Methane Index and TEX86 values in cold seep sediments: Implications for paleo-environmental reconstructions

Abstract

The isoprenoid glycerol dialkyl glycerol tetraethers (GDGTs) derived from archaea are widely used in the reconstruction of past climate and environment through proxies such as the Methane Index (MI) and TEX86. A pre-requisite for the application of TEX86, which serves as a proxy for upper ocean temperature, is that the sedimentary GDGTs primarily originate from planktonic Marine Group I Thaumarchaeota. The MI is commonly used as a quality control measure for TEX86 reconstruction to identify samples affected by methanotrophic GDGTs. Recently, the MI has also been used for the reconstruction of past methane cycling. However, the spatial variability of GDGT-based proxies and the relationship between MI and TEX86 remain unclear. In this study, we generated a comprehensive suite of data, including gas, porewater, bulk sediment geochemistry, archaeal cell abundance, GDGTs and their derived proxies. We collected sediment cores from four study sites offshore Southwest Taiwan characterized by the absence or presence of anaerobic oxidation of methane (AOM) and differences in the depth of the sulfate-methane transition zone (SMTZ). The distance between the coring sites varied from ∼20 cm to ∼2 km. The geochemical and DNA data indicated the presence of SMTZs at depths ranging from 4 cm to 290 cm in sediments.
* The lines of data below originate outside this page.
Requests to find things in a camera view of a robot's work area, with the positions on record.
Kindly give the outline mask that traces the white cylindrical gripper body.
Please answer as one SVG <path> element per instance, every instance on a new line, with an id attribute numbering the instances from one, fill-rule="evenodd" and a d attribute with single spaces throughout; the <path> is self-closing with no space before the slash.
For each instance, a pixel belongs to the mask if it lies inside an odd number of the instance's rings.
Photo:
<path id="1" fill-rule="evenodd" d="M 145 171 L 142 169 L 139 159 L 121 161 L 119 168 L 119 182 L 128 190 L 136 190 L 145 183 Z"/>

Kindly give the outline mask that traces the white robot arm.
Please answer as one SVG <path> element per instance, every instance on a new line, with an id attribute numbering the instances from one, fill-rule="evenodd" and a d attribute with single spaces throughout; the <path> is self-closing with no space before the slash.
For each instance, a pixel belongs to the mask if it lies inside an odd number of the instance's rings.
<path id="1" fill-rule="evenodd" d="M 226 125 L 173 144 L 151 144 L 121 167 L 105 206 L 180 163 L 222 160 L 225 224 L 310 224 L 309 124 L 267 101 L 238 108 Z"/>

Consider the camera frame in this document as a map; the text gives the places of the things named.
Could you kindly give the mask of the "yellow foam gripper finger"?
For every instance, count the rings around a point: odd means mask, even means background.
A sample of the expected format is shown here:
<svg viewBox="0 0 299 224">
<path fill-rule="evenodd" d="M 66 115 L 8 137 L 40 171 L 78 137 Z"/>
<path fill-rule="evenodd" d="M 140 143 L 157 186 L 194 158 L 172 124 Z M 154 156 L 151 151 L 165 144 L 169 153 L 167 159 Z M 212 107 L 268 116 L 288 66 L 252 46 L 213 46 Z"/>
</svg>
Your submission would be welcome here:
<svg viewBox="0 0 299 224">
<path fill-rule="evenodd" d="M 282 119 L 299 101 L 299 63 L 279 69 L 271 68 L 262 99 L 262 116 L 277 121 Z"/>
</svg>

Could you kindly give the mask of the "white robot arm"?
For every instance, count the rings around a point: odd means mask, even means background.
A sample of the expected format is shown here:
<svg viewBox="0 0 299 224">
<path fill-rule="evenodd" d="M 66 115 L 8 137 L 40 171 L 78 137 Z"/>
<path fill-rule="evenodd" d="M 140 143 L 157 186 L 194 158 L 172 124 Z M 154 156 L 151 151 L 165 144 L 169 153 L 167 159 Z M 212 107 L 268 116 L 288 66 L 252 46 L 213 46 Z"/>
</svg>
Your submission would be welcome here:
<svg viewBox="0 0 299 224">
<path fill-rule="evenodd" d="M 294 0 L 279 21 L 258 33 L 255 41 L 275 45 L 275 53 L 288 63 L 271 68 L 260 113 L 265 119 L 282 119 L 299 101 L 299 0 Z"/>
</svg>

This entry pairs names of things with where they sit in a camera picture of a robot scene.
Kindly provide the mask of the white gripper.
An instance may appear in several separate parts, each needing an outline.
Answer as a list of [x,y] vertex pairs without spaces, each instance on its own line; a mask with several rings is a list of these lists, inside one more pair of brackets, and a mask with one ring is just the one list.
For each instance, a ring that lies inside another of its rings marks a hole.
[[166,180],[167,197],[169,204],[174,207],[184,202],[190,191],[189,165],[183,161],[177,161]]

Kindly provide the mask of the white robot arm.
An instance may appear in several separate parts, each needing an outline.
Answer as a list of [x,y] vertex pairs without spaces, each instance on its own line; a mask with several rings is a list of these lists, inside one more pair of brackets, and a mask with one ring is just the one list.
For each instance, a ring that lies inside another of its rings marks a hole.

AOM-related GDGTs were predominantly composed of GDGT-2, followed by GDGT-1, GDGT-0 and GDGT-3. Although MI values in the SMTZ could reach as high as 0.7, they did not strictly vary based on the SMTZ depth nor the methane consumption rate. This, coupled with the discrepancies in the downcore profiles of gas and porewater geochemistry compared to archaeal DNA and GDGTs, suggest that the duration of SMTZ presence could be a key factor influencing sedimentary MI values. We observed strong relationships between TEX86 and MI at AOM sites; however, the direction of these relationships varied across different locations. Despite this, TEX86-derived temperatures showed good agreement between sites (<1.5 °C between sites located ∼2 km apart), and with climatology data. Consequently, our findings suggest that even in samples with high MI values above the threshold of 0.3, the bias on TEX86-derived temperatures may not be as significant as generally assumed.